AVAILABLE DATA below:
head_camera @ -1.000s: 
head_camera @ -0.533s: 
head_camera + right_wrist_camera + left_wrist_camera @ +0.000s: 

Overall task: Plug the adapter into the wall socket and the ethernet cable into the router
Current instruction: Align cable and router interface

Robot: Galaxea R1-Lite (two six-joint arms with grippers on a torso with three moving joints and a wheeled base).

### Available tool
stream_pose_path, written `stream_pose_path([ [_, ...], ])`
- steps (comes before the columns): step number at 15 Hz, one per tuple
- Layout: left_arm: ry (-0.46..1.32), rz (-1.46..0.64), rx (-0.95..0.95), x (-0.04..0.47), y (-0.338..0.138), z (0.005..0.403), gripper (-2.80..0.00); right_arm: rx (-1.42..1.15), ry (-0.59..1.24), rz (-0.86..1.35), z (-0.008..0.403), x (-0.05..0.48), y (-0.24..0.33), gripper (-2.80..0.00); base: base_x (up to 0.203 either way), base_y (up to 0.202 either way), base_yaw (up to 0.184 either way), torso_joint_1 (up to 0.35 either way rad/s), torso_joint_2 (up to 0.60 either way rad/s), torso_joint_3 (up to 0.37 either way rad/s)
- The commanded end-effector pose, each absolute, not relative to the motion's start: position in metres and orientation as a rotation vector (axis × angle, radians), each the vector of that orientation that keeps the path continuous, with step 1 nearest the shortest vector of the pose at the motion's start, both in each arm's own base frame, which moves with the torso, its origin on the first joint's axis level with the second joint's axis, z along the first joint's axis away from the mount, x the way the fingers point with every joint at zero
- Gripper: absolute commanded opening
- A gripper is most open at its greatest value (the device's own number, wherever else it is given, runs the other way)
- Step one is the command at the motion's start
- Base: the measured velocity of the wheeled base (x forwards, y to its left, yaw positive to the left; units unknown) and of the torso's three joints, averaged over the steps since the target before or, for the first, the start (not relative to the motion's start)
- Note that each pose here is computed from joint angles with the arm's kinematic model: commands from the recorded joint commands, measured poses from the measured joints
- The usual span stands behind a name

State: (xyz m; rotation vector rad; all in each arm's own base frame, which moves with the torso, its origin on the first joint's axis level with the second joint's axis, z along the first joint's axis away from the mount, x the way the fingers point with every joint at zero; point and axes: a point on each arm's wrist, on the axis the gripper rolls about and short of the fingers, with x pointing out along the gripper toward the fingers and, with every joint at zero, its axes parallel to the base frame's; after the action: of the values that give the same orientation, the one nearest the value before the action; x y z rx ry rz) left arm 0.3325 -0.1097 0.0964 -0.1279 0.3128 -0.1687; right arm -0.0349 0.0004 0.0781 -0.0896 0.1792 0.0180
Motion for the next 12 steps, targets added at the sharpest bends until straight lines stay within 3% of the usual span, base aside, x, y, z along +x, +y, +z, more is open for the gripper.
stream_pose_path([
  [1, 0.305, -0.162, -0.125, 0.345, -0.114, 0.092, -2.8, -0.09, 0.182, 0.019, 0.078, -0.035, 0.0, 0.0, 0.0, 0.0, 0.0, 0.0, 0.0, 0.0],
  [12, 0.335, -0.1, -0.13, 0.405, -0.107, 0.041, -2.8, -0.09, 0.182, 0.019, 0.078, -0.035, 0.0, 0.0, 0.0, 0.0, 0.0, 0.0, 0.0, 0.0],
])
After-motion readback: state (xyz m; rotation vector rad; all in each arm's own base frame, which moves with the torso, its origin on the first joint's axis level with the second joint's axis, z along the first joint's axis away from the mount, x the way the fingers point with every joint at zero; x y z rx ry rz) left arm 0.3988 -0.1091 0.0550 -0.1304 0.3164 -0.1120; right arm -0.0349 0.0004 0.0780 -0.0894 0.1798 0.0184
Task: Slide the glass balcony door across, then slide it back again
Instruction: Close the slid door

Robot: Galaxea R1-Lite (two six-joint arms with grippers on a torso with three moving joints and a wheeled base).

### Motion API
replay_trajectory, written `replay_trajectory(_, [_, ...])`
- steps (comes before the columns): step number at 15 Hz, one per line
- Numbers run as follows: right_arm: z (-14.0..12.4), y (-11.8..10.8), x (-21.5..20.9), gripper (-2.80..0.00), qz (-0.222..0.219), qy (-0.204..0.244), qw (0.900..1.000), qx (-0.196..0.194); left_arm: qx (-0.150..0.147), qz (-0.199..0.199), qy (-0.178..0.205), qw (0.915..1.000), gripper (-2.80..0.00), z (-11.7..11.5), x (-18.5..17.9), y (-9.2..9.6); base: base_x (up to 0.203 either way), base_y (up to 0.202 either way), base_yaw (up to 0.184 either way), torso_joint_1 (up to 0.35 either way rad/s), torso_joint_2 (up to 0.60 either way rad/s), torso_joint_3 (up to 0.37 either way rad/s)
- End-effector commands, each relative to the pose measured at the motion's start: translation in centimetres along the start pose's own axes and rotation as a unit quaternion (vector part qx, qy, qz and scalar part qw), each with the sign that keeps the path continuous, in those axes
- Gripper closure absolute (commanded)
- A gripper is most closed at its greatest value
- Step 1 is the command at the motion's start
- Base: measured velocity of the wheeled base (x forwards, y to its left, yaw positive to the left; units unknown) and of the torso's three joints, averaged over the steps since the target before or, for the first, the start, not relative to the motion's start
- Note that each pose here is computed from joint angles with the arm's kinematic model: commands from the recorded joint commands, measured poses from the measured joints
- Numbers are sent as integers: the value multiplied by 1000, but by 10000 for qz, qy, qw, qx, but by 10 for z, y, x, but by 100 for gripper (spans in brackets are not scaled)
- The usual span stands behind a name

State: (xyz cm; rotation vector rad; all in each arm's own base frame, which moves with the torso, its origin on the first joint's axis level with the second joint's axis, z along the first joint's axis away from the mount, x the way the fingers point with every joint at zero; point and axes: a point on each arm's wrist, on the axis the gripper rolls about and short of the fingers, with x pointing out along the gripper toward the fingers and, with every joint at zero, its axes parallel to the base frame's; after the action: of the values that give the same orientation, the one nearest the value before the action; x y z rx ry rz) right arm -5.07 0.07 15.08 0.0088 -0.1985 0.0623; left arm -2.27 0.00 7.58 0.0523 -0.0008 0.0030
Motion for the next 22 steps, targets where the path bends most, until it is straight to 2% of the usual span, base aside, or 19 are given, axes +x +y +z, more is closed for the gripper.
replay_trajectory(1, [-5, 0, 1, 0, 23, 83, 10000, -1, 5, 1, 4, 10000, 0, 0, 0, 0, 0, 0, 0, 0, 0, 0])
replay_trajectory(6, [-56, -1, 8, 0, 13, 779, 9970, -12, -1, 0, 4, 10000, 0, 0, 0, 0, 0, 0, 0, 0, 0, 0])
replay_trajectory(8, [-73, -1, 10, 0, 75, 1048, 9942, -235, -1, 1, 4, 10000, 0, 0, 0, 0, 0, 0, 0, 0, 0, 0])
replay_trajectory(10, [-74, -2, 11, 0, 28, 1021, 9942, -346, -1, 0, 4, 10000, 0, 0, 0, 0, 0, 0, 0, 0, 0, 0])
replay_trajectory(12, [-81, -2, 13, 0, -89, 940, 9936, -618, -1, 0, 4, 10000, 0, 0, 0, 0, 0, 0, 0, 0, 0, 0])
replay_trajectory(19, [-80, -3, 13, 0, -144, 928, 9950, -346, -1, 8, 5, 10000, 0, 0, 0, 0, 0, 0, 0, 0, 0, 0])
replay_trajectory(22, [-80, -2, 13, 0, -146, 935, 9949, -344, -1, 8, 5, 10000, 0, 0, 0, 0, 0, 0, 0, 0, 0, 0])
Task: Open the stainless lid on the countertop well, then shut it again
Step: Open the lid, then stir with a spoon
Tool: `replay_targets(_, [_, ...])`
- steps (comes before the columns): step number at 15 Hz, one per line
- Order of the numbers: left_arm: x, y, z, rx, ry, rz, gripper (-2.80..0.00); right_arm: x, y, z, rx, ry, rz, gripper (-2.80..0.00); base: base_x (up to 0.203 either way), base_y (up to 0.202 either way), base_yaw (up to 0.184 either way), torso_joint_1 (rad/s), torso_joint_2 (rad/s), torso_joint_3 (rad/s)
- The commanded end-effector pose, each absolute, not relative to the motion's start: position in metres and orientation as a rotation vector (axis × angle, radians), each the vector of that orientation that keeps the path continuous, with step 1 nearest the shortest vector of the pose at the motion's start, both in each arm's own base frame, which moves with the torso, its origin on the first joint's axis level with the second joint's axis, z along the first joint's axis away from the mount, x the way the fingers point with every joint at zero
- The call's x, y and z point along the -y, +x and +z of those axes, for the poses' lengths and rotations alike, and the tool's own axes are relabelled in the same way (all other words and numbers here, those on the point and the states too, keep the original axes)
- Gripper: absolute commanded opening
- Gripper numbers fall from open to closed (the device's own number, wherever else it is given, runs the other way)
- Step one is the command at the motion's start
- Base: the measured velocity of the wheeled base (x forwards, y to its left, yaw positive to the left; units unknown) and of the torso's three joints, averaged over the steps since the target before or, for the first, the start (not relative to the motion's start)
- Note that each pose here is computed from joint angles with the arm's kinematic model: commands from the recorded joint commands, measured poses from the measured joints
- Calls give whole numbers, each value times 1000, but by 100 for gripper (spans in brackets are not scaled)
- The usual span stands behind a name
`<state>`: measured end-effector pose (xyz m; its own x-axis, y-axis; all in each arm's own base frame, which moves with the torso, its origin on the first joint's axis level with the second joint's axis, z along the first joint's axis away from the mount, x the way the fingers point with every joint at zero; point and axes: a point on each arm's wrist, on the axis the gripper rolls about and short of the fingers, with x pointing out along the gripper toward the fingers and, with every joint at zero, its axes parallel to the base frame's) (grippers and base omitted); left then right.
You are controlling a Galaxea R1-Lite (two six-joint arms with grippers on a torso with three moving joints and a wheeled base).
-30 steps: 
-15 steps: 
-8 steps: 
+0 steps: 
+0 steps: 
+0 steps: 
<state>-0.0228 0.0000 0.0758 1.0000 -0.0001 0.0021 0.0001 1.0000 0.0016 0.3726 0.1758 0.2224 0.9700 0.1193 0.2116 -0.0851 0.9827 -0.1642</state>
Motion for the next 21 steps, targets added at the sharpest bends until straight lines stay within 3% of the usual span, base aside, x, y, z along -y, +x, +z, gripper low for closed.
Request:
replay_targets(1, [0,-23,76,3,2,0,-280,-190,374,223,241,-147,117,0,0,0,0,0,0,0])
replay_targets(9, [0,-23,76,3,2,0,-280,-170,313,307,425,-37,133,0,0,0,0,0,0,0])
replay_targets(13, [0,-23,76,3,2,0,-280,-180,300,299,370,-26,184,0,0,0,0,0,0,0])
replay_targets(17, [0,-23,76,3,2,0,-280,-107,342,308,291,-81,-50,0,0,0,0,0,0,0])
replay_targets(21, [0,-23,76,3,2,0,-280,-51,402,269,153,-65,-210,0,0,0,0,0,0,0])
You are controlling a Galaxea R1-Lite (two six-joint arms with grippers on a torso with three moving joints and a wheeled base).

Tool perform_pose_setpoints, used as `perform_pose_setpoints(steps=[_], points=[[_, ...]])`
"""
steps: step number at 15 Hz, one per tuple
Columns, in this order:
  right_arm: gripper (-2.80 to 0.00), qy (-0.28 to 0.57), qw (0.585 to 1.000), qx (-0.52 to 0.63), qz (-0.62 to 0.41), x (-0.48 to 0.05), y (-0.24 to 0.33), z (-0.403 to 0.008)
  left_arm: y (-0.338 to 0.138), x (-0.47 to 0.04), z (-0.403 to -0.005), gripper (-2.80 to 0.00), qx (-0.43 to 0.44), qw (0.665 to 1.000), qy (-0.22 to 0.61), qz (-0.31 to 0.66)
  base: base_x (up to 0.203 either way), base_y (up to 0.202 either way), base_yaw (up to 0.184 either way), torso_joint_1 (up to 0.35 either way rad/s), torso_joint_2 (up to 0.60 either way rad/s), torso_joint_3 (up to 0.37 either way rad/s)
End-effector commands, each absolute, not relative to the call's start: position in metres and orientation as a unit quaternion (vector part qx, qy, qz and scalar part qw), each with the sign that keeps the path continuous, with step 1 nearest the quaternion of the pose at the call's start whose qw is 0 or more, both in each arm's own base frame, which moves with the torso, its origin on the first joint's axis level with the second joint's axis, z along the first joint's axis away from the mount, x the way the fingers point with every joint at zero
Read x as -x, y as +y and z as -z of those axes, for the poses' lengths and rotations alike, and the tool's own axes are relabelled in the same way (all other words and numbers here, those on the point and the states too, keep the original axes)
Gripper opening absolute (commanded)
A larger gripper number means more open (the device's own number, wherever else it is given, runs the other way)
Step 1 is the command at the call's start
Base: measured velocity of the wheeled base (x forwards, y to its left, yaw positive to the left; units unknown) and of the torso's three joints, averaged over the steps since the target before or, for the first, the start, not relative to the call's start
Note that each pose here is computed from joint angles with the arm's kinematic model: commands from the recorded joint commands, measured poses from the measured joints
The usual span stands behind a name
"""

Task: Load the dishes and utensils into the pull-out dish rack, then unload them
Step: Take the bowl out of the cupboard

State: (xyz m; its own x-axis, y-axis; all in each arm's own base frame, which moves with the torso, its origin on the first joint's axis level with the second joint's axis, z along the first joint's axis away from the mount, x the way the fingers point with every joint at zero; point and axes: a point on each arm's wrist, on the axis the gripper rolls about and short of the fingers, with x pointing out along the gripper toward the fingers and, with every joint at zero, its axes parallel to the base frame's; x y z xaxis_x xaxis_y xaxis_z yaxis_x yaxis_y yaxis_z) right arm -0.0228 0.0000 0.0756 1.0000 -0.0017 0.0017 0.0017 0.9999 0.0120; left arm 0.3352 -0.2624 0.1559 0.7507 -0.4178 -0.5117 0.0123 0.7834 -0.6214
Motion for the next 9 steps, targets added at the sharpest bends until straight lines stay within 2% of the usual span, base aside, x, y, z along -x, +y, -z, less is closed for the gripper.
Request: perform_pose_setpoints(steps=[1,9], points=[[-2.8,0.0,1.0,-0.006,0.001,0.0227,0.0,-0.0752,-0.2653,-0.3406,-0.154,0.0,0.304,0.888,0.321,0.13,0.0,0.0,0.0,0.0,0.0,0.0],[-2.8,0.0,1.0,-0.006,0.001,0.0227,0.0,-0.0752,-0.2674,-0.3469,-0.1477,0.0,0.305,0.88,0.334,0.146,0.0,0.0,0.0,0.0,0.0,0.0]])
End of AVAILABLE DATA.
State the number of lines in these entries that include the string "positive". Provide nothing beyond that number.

4